KARDEŞLİK: FEDAKÂRLIK VE PAYLAŞMADIR
Kardeşini kendi nefsine tercih konusunda Hz. Peygamber (s.a.v) bakın bize nasıl örnek oluyor:
Allah Rasulü (s.a.v) bir defasında, sahabilerden biri ile misvak ağacından iki misvak yaptı. Misvaklardan birisi eğri, diğeri düz ve daha güzel idi. Peygamberimiz (s.a.v) misvakın güzel ve doğru olanını arkadaşına, eğri olanı da kendisine ayırdı. Sahabi: “Bu güzel misvak size yakışır ya Rasulallah!” deyince Peygamberimiz (s.a.v): “Bir saat de olsa bir kimse ile arkadaşlık edene, arkadaşlık hakkına riayet edip etmediği sorulur.” buyurdular.
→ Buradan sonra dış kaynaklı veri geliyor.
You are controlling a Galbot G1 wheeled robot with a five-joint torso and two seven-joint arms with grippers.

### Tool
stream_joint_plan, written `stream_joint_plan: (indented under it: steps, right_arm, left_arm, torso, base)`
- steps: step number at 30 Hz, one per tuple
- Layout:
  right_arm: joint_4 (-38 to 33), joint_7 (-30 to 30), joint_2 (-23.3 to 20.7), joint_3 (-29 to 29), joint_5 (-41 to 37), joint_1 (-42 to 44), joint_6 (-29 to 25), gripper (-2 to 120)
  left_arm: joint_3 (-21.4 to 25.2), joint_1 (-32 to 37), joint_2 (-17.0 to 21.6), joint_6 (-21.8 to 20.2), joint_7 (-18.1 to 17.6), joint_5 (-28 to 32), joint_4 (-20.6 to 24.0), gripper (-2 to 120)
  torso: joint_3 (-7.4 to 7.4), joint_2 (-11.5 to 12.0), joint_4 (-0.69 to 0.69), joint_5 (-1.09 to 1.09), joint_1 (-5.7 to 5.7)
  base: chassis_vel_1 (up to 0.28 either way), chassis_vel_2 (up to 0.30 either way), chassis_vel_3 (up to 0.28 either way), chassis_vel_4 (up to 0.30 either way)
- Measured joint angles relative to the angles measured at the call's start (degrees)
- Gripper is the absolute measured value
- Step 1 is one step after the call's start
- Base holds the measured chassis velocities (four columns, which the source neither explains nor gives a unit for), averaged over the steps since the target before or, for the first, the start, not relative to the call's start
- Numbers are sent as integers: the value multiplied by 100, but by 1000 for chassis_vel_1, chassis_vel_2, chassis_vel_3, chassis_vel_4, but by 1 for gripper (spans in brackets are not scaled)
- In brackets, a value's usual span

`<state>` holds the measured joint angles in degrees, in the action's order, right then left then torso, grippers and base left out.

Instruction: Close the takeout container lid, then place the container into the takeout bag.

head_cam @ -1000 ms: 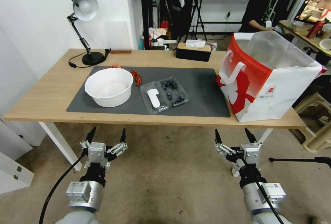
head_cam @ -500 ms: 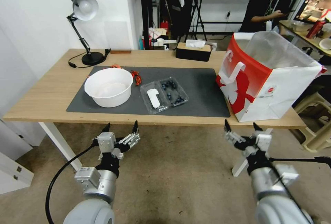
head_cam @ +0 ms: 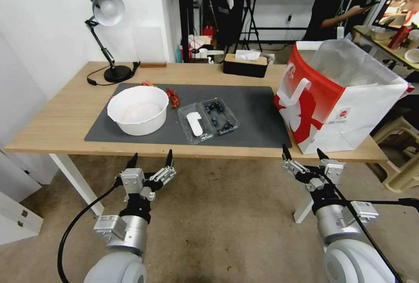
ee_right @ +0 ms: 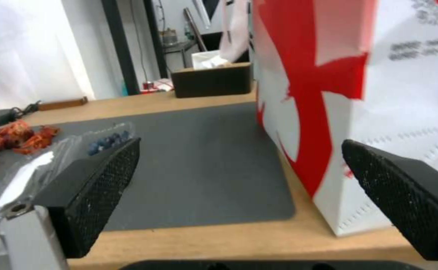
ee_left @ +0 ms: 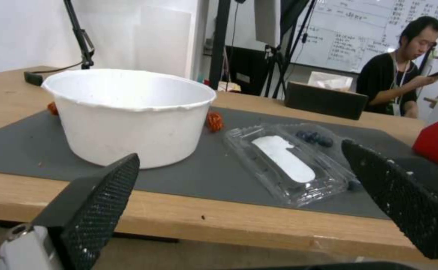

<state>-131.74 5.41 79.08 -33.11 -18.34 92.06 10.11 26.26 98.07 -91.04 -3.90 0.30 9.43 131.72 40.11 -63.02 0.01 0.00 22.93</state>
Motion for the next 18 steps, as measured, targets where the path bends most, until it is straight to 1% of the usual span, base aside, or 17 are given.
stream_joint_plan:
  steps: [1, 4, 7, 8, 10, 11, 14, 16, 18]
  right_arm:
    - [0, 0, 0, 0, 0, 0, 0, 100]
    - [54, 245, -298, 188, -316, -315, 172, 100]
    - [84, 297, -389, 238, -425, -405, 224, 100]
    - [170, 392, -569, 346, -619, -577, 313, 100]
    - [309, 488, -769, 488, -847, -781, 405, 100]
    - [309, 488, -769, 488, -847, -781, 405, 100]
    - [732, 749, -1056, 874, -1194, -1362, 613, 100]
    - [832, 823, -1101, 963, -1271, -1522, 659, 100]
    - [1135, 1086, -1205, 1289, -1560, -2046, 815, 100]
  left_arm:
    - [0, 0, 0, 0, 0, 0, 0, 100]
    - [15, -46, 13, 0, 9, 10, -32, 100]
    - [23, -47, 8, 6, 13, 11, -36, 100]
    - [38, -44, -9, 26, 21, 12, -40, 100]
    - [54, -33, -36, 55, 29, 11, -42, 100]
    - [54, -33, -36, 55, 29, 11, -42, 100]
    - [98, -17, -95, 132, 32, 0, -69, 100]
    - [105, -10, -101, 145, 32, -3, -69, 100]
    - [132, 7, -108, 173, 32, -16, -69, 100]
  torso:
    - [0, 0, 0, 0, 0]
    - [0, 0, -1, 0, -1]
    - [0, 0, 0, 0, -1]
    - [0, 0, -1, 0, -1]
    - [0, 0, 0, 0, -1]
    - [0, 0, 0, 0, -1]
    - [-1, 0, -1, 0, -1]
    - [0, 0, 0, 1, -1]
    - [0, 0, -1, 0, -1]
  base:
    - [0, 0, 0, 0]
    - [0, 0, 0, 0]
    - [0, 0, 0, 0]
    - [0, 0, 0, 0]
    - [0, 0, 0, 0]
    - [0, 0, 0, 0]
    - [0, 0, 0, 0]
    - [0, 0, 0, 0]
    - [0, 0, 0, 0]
Aralarındaki kardeşlik ve dostluğun dünya işleriyle gölgelenmediği zamanlarda, müminler birbirlerini arar sorar, türlü vesilelerle sık sık ziyaret ederlerdi. Sıla-i rahimde bulunmak ihmal edilemez bir vazifeydi onlar için. Sırf Allah Tealâ’nın rızasını kazanmak ümidiyle bir arada olmayı istediklerinden, gelen hoş gelir, safa getirir; hoşluk ve safa bulurdu.
SAHABE KARDEŞLİĞİ NASIL YAŞADI?
Mekkeli muhacirler, Medine’ye hicret ettiklerinde Ensar onları evlerinde misafir edip ağırlamak için âdeta yarış etmişlerdir. Gelen muhacirleri aralarında paylaşamamışlar, bu değerli misafirleri evlerinde ağırlamak için aralarında kura çekmişlerdir. (Buharî: Menakıbu’l-Ensar 6). Her Medineli aile, bir muhaciri misafir etmişti. Ensarî Müslüman, Mekke’li muhacir kardeşini evine, işine, bağına, bahçesine ortak etmişti. Muhacir kardeşiyle birlikte çalışacak, elde edilen kazancı paylaşacaklardı. Medineli Ensar kullanmadıkları arazileri kendi arzularıyla Peygamberimize bağışlamışlar, Peygamberimiz de bu araziyi Muhacirler arasında paylaştırmıştı.
ONLAR KARDEŞLERİNİ TERCİH ETTİLER
“Yermük Savaşı Müslümanlar ile Bizanslılar arasında yapılan çok önemli bir savaştır. Mücahitlerimizin ibretli anılarıyla doludur. Anlatılanlar akıllardan çıkmadığı gibi gönüllerde de büyük izler bırakmıştır. İşte bu örneklerden biri de Yermük Savaşı’na katılan üç büyük sahabinin örnek davranışlarıdır.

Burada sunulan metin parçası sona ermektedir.